Realising that counterculture relies on the whims of a late-stage capitalist government is a pretty bitter pill to swallow; it is better to choke it down at this stage of the game before our respective culture bubbles burst completely. Scenes around the UK are already starting to feel increasingly fractured, with many artists only going to local gigs if their names appear on the bill – something that I haven’t been able to ignore since the return of live music in July 2021.
Creativity is infinite, but as we start to move away from community and collectivism toward individualism, it is painful to see acts of creativity existing as random, isolated feats of ingenuity as opposed to the lifeblood of anti-establishment movements. And I am not alone in being aware of the fragmented state of the music industry and its respective scenes.
The author, academic and musician Alex Niven pointed out that even if we look to the 70s, a reportedly bleak chapter in UK history which saw the rise of the UK punk movement, we still had a well-funded public sector and it was the height of equality in Britain. The same can not be said for 2022, following the last mini-budget that has desecrated the pound, widened the rich-poor divide, and instilled even more fear into minds already frantic with anxiety.

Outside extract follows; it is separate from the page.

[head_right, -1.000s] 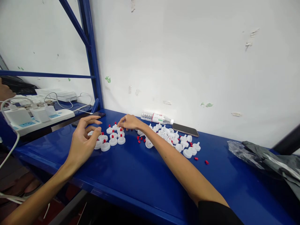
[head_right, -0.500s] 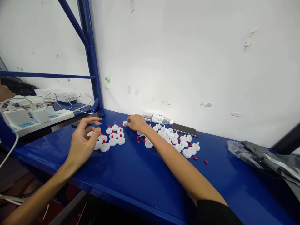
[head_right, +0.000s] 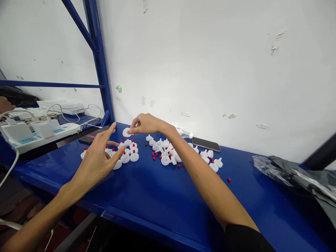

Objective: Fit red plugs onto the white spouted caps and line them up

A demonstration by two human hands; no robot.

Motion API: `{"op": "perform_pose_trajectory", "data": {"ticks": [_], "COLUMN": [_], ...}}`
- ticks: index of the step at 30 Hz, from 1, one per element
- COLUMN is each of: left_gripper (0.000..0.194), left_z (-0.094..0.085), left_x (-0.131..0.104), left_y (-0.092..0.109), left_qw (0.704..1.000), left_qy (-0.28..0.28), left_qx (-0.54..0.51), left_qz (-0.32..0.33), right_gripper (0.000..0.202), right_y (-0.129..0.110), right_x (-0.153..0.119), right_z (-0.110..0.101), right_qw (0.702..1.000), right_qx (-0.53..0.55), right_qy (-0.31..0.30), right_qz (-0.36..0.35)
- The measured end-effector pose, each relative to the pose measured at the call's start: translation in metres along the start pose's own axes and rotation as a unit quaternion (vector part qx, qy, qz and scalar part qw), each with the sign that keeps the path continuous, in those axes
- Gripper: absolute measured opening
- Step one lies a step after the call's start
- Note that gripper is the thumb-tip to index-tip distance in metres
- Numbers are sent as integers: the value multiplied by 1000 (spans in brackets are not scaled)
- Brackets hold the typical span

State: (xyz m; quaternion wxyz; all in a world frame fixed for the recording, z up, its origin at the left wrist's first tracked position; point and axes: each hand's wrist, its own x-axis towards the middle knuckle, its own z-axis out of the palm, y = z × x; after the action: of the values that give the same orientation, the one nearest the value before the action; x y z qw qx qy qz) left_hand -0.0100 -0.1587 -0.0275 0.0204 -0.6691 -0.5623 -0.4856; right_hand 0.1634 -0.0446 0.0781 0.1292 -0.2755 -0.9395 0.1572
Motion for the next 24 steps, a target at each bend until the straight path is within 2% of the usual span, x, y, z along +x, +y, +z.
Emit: {"op": "perform_pose_trajectory", "data": {"ticks": [3, 5, 8, 10, 13, 17, 20, 24], "left_gripper": [50, 40, 32, 31, 36, 45, 43, 43], "left_z": [-6, -14, -26, -31, -32, -29, -29, -29], "left_x": [10, 20, 40, 53, 71, 78, 76, 74], "left_y": [5, 12, 24, 29, 31, 26, 23, 20], "left_qw": [998, 996, 994, 993, 993, 989, 985, 980], "left_qy": [0, -5, -32, -43, -41, -67, -103, -141], "left_qx": [40, 62, 104, 114, 100, 101, 112, 118], "left_qz": [48, 58, 22, -3, -41, -82, -84, -81], "right_gripper": [29, 31, 37, 37, 24, 8, 10, 19], "right_y": [-23, -25, -12, 3, 24, 38, 40, 39], "right_x": [-8, -10, -10, -6, 2, 14, 18, 17], "right_z": [-9, -12, -14, -12, 2, 31, 48, 57], "right_qw": [999, 998, 998, 1000, 992, 975, 962, 951], "right_qx": [-16, -8, 44, 25, -76, -154, -206, -243], "right_qy": [-33, -33, -15, 9, 19, 4, 2, -19], "right_qz": [-33, -46, -39, 8, 101, 160, 178, 188]}}
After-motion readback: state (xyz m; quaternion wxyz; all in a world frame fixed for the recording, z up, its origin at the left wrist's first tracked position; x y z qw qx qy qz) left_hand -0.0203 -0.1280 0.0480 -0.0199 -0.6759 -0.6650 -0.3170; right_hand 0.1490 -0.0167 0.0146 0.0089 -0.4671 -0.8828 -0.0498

While some artists are still able to amass staunch followings, sell-out tours and their physical music releases, the music industry as a whole is suffering under the weight of the crumbling infrastructure. The void of anti-establishment counterculture is also painstakingly evident when we look at the lack of protests in the UK. Our protestive apathy puts plenty of weight behind Simon Reynolds’ 2009 statement, “The next big thing could be that there is no next big thing… just further entropy”.
I have previously written on how to recession-proof your music career, but it is becoming increasingly more evident that the community side of music is disintegrating around the pervasive self-interest of many independent artists. Music has been bringing communities together for far longer than it has been a commodity for artists to make money and grab glory off the back of. Music and society have always been interlinked; music has helped to promote and protect human rights, drive social change, document history, and facilitate communication. Given our precarious current times, we need more of that than ever.
In commercial terms, it is clear that things are going to get worse before they get better, especially if we heed the warning of the CEO of UK Music, Jamie Njoku-Goodwin, who is already anticipating 2023 to be worse than 2022 for the music industry. What better time for artists to reevaluate their positions in their scenes and start to find ways of bolstering communities? In this era, it will be the artists able to bring meaning to their fans’ intrepidly anxious existence who get to thrive.